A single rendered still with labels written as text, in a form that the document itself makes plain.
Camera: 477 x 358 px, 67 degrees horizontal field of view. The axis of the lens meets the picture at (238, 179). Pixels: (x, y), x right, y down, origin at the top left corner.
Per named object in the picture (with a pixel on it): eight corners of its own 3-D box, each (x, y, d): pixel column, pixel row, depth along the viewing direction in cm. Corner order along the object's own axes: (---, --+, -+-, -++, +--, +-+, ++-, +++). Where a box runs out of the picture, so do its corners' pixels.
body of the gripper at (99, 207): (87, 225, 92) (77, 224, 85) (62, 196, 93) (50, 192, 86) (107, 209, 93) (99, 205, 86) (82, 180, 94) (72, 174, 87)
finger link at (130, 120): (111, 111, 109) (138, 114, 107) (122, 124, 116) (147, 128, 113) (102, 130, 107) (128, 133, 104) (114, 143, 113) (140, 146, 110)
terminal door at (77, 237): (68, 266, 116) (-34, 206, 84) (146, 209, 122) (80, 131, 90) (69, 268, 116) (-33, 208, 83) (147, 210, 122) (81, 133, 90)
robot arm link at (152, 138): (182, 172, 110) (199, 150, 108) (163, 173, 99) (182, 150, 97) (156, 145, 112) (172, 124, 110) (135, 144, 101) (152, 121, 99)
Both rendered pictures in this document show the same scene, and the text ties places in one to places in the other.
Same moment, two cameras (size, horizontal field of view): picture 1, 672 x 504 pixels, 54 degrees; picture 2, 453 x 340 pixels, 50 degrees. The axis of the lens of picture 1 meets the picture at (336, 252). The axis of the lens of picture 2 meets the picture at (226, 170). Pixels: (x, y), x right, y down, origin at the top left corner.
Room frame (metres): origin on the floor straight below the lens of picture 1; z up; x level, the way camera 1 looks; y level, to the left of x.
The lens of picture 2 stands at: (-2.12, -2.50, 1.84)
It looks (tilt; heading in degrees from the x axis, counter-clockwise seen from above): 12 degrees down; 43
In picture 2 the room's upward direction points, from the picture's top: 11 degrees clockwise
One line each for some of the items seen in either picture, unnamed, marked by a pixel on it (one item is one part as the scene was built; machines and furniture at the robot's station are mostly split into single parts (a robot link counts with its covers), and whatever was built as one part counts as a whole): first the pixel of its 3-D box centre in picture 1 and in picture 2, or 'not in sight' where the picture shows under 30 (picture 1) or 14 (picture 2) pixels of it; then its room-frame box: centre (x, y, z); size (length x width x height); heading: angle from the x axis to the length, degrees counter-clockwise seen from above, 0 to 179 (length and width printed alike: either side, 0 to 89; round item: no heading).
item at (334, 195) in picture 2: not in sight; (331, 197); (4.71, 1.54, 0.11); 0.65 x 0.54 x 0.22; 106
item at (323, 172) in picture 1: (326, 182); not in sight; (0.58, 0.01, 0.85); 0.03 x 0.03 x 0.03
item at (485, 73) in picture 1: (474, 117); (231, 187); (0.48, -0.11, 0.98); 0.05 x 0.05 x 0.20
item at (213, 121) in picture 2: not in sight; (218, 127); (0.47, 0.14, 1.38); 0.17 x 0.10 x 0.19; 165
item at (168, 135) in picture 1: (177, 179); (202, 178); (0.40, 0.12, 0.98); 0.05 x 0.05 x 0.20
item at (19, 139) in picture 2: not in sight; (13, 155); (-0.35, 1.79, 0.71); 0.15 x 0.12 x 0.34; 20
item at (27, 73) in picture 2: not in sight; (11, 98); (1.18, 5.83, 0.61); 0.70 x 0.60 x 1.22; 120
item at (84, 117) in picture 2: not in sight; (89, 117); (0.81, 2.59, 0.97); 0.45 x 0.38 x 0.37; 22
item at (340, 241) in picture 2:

━━━━━━

### Assignment
Lines of the listing above that contain the word "field" must all be copied.

### Result
Camera: 477 x 358 px, 67 degrees horizontal field of view. The axis of the lens meets the picture at (238, 179). Pixels: (x, y), x right, y down, origin at the top left corner.
Same moment, two cameras (size, horizontal field of view): picture 1, 672 x 504 pixels, 54 degrees; picture 2, 453 x 340 pixels, 50 degrees. The axis of the lens of picture 1 meets the picture at (336, 252). The axis of the lens of picture 2 meets the picture at (226, 170). Pixels: (x, y), x right, y down, origin at the top left corner.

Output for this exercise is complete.